La mujer se revolvía en los brazos de sus fuertes muchachos, que unían fuerzas para impedir que ella hiciera lo que Oscar acababa de hacer: regresar a la casa. Al mismo tiempo gritaba sin parar:

—Bambina mia, Julia. Bambina mia…

«Santo cielo».

Noah presentía el drama que se estaba preparando.

—Maldito idiota —despotricó y trató de seguir a Oscar, pero ya en el umbral de la farmacia tuvo que enfrentarse a una nube de humo impenetrable y untuosa. Incluso aunque lograra contener la respiración durante un rato, jamás encontraría a Oscar entre semejante humareda. Noah se dio media vuelta tosiendo y buscó otra entrada.

«¿Por el escaparate? ¿Por una entrada lateral? ¿Dónde diablos está la escalera para los vecinos?».

La situación empeoraba por momentos. Si bien todo indicaba que Oscar había logrado entrar, ya no parecía haber acceso alguno. Por no hablar de una salida. El calor que salía del edificio era prácticamente insoportable incluso a un metro de distancia de la fachada.

«Pues nada».

Noah se quitó la chaqueta y se preparó.

Sabía que era una locura.

«Un suicidio».

Pero no tenía otra opción. No podía dejar a su amigo en la estacada.

Así que él también se puso la camisa sobre la boca y la nariz y estaba a punto de echar a correr cuando de pronto Oscar salió al exterior por un acceso lateral a pocos metros de él.

Tosía y gritaba algo que no se entendía a causa del rugido de las llamas insaciables que tenía a su espalda.

La pernera de su pantalón se había chamuscado y humeaba, su barba también había sufrido las consecuencias, pero él no parecía darse cuenta. Tosiendo y haciendo un último esfuerzo, se arrastró hasta el exterior.

A sí mismo y a la niña.

La llevaba a caballito sobre su espalda, tendría como máximo diez años, el cabello negro. Y lo más importante: temblaba. Lloraba. Estaba viva.

—¡Julia! —chilló detrás de Noah la mujer, que por fin pudo liberarse de los brazos de sus hijos.

—Mami —respondió la pequeña, a la que Oscar dejó resbalar hacia el suelo con cuidado.

Madre e hija corrieron una hacia otra, se abrazaron a pocos metros de la casa en llamas, rieron y lloraron al mismo tiempo, sin prestar atención a nadie más en el mundo que a sí mismas.
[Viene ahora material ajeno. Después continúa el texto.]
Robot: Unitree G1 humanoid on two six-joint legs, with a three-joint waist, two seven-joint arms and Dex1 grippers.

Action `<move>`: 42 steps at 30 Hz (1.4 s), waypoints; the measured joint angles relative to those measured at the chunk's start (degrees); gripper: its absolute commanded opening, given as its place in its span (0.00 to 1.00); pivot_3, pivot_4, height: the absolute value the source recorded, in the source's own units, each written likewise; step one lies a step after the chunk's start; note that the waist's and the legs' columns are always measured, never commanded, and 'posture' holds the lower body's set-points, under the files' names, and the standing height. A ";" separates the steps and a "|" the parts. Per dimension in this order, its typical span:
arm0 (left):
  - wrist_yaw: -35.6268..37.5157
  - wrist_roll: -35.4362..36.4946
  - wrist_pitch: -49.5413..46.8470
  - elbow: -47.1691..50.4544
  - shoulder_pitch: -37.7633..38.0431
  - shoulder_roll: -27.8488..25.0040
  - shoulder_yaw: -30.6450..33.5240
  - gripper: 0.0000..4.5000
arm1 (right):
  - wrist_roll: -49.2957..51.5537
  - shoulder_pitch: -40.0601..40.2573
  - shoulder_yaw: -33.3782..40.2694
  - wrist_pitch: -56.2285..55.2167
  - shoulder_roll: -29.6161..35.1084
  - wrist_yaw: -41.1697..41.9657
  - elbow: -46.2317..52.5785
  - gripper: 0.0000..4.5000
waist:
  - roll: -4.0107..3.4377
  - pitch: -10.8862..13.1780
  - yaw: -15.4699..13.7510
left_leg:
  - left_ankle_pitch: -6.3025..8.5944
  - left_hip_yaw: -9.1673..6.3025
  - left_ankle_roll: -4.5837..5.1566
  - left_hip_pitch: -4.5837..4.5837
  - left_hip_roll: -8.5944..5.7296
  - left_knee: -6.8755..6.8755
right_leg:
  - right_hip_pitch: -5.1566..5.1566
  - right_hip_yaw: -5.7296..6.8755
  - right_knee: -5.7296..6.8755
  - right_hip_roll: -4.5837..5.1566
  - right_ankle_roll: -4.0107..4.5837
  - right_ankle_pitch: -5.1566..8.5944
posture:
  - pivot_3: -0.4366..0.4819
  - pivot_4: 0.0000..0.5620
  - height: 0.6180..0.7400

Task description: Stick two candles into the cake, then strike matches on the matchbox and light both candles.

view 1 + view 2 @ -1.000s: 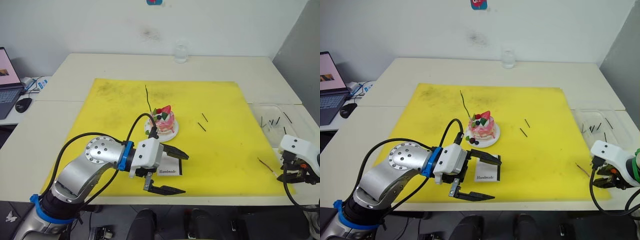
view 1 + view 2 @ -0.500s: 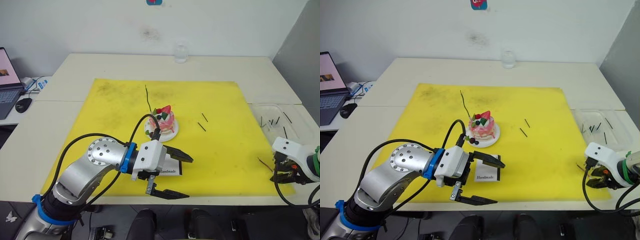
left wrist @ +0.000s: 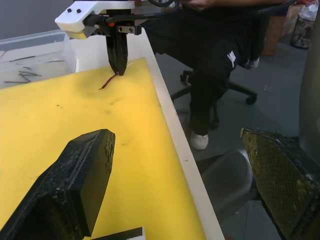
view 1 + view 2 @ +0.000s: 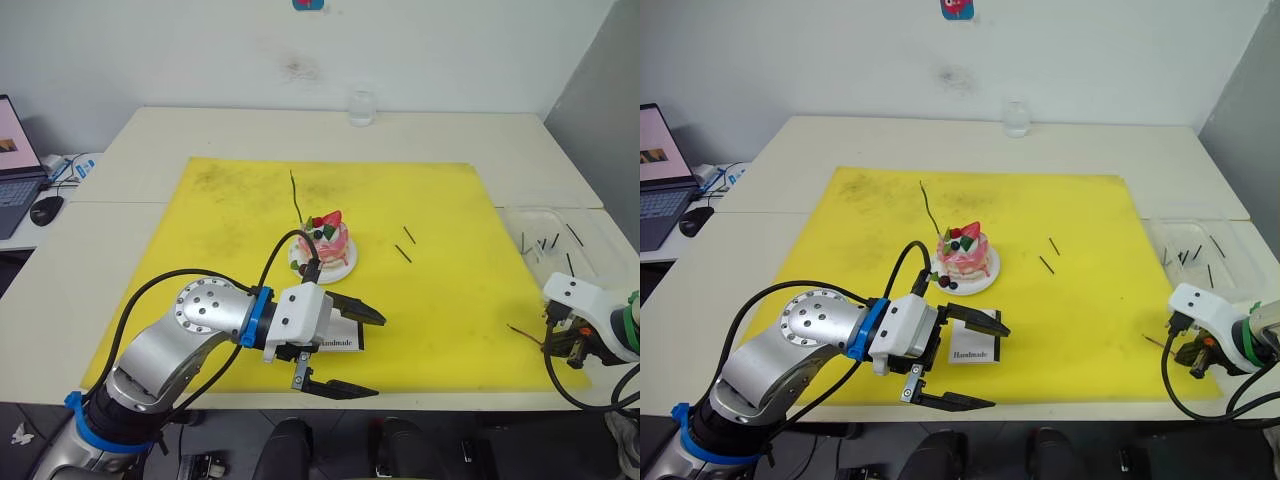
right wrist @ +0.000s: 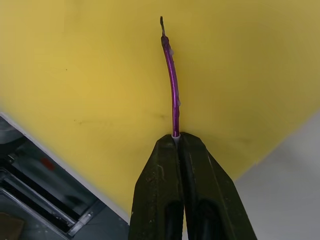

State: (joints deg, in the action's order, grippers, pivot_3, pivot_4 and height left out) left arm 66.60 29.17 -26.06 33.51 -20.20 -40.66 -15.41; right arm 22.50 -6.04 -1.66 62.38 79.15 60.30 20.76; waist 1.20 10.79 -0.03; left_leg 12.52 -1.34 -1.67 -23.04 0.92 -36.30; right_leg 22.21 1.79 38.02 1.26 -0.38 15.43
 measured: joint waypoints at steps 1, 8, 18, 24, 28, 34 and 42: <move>-0.21 0.00 -0.02 -0.03 0.18 -0.13 0.03 1.00 | 1.05 -0.54 0.57 0.66 0.00 0.50 0.48 0.00 | 0.00 0.00 0.02 | 0.00 0.00 0.00 0.00 0.00 0.00 | 0.01 -0.01 0.01 0.00 0.00 0.00 | 0.48 0.27 1.00; -7.38 2.39 -4.56 -0.48 2.25 0.37 6.61 1.00 | 12.55 -17.42 7.42 6.32 -12.83 -1.67 5.77 0.00 | 0.03 0.01 0.23 | 0.00 -0.04 0.00 0.05 0.18 -0.04 | -0.03 0.04 0.07 -0.14 -0.01 -0.01 | 0.48 0.27 1.00; -21.19 3.44 -4.72 0.45 12.38 2.87 22.58 1.00 | 6.45 -26.27 4.37 -17.61 -51.84 -22.99 3.81 0.00 | 0.10 0.01 -0.10 | 0.00 -0.02 -0.01 0.01 0.49 0.06 | 0.08 -0.04 0.07 -0.19 0.08 0.00 | 0.48 0.27 1.00; -26.12 3.46 -3.24 0.37 16.17 5.64 27.27 1.00 | -1.75 -22.90 -1.77 -39.32 -64.73 -26.28 -4.44 0.00 | 0.10 0.00 0.07 | 0.00 0.06 -0.01 0.19 0.51 0.06 | 0.08 -0.35 0.17 -0.19 0.22 -0.11 | 0.48 0.27 1.00; -26.55 3.11 -2.16 0.41 18.41 5.87 26.96 1.00 | -6.02 -20.90 -5.11 -50.62 -69.70 -26.61 -12.25 0.00 | 0.10 0.00 0.13 | -0.01 0.18 -0.01 0.28 0.55 0.06 | 0.10 -0.49 0.23 -0.23 0.34 -0.20 | 0.48 0.27 1.00; -27.16 3.71 -1.91 0.30 19.80 5.96 27.21 1.00 | -8.50 -22.03 -7.66 -57.97 -74.85 -27.16 -19.11 0.00 | 0.10 -0.01 0.17 | -0.01 0.33 -0.01 0.52 0.60 0.05 | 0.15 -0.65 0.64 -0.26 0.48 -0.12 | 0.48 0.27 1.00; -28.38 6.61 -3.34 0.30 17.02 6.03 27.19 1.00 | -11.32 -23.95 -8.37 -65.21 -77.22 -28.30 -29.95 0.00 | 0.10 -0.01 0.32 | -0.01 0.45 -0.01 0.72 0.66 0.05 | 0.15 -0.81 0.88 -0.34 0.56 -0.07 | 0.48 0.27 1.00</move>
State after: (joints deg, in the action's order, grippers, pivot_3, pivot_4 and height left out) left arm 38.22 35.77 -29.40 33.81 -3.18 -34.63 11.78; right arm 11.18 -29.99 -10.02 -2.83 1.92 32.00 -9.19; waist 1.30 10.79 0.29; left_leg 12.51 -0.89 -1.68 -22.33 1.58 -36.25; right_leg 22.35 0.98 38.90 0.92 0.18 15.36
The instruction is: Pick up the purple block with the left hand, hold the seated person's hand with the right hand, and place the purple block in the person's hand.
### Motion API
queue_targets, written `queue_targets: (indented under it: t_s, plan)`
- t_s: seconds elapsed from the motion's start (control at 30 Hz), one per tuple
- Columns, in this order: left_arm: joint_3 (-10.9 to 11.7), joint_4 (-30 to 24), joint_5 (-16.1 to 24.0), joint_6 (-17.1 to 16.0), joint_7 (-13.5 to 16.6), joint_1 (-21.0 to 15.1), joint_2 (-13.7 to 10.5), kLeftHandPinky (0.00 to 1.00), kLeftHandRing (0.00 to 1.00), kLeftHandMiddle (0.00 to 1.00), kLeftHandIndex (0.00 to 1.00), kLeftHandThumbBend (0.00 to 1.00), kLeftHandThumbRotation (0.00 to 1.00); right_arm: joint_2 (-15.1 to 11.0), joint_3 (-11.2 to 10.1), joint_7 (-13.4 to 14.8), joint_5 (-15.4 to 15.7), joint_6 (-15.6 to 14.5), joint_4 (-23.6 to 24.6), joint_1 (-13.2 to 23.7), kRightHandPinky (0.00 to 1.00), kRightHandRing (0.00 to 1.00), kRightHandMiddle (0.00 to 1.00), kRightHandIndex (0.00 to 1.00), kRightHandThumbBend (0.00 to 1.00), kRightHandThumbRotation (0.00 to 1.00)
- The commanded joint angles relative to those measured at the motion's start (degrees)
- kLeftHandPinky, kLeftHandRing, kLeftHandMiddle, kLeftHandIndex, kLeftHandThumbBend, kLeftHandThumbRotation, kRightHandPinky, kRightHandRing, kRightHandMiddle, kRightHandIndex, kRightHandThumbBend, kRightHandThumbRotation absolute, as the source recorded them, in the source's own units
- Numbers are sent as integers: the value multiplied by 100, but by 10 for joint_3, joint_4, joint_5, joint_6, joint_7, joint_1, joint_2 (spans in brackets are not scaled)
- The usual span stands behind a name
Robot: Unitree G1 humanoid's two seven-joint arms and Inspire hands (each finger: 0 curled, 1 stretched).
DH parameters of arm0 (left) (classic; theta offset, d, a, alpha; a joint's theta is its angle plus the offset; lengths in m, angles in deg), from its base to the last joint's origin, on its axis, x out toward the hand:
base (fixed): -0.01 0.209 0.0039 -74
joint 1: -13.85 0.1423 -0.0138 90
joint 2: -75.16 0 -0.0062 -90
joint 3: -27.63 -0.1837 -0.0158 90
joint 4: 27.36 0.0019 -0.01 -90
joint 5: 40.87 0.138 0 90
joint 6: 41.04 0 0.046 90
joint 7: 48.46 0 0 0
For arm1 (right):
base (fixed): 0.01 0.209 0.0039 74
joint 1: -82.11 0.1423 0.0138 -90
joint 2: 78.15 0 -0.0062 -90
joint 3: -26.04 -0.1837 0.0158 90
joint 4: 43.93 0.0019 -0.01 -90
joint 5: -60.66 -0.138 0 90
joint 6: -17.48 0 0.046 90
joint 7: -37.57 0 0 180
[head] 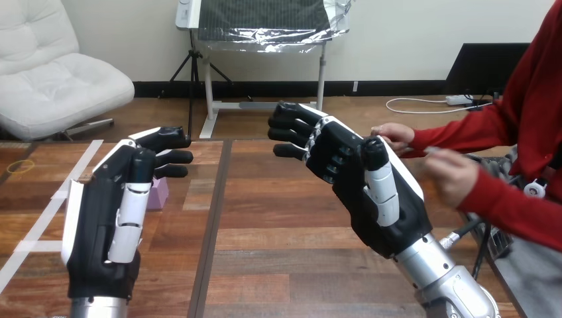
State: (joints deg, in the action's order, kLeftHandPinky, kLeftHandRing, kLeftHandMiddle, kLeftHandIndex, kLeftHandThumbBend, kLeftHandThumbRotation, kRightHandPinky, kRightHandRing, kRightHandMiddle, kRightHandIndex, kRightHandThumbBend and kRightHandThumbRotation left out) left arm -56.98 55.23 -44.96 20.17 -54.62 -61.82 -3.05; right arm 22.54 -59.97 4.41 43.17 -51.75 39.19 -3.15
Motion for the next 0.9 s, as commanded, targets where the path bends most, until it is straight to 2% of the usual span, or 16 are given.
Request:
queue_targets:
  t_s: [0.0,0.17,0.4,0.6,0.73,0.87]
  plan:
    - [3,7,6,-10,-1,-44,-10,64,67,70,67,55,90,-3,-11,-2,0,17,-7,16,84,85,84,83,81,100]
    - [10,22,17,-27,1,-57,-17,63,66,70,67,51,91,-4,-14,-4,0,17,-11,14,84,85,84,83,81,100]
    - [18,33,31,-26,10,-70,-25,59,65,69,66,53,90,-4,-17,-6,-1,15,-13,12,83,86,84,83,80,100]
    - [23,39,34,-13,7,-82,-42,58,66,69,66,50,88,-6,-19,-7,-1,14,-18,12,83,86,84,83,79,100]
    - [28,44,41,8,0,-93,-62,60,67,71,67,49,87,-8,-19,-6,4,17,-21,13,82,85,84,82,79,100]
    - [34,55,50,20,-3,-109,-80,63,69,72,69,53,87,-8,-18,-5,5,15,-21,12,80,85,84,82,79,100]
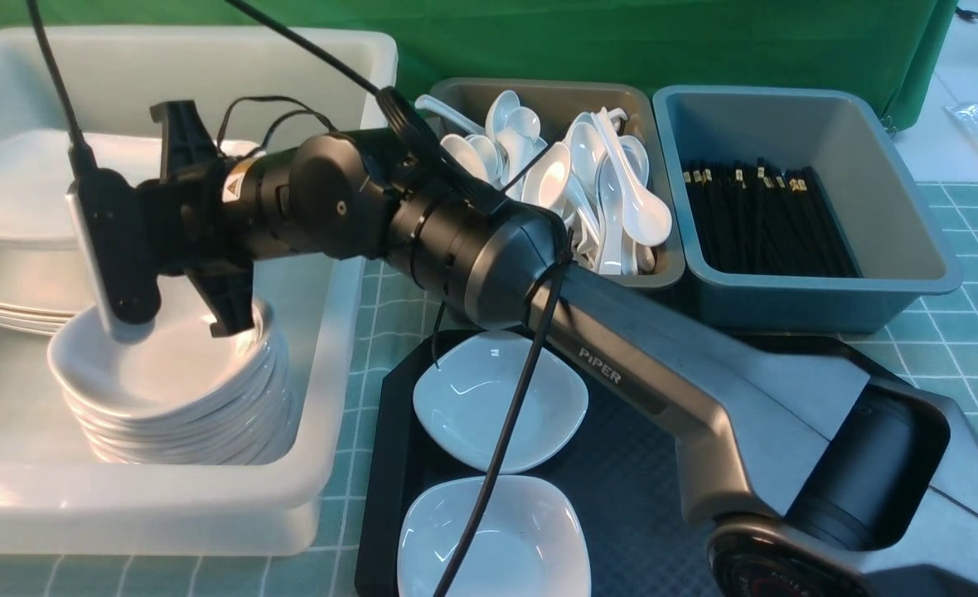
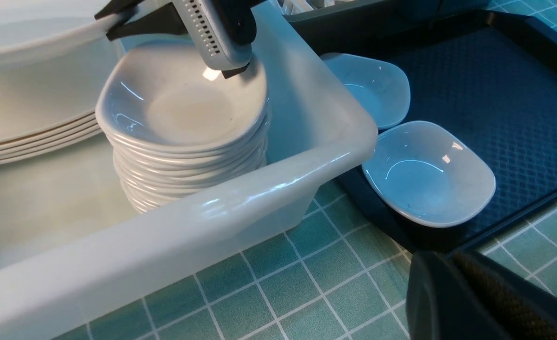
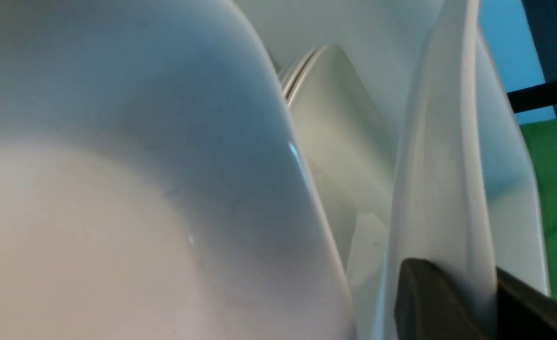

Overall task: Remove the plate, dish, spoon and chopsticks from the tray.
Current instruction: Use the right arm to put the plate into the large storage box on the left, then use the left arm to grab a small plate from the dinner plate

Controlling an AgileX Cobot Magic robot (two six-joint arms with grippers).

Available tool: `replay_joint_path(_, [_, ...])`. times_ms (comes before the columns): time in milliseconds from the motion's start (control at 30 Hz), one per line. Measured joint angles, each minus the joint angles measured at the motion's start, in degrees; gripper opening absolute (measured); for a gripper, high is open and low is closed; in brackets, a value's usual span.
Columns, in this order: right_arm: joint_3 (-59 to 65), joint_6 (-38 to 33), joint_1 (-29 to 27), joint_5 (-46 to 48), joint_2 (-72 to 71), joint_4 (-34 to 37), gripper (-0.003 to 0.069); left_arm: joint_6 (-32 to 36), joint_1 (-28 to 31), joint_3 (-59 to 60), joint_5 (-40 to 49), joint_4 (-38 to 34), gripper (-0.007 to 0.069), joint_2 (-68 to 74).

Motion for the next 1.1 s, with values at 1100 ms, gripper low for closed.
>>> replay_joint_path(1100, [-0.1, 55.3, -0.6, 25.1, -15.5, -19.8, 0.0165, 2.8, 0.0, 0.0, -0.8, -1.9, 0.0017, 0.5])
Oscar se dejó caer agotado sobre el último escalón, apagó a golpes las ascuas de su pantalón y se limpió el hollín de la cara con una sonrisa de satisfacción.

Ese fue su error.

Noah, que aún estaba a dos brazos de distancia de él, oyó un crujido tan fuerte como si un gigante hubiera abierto un arcón de madera de su tamaño.

Entonces miró hacia arriba, y antes de que pudiera correr hacia Oscar, tenderle la mano y sacarlo de la zona de peligro, la barandilla de hierro forjado del balcón ya se había soltado, había caído dos pisos hacia abajo y había sepultado a Oscar.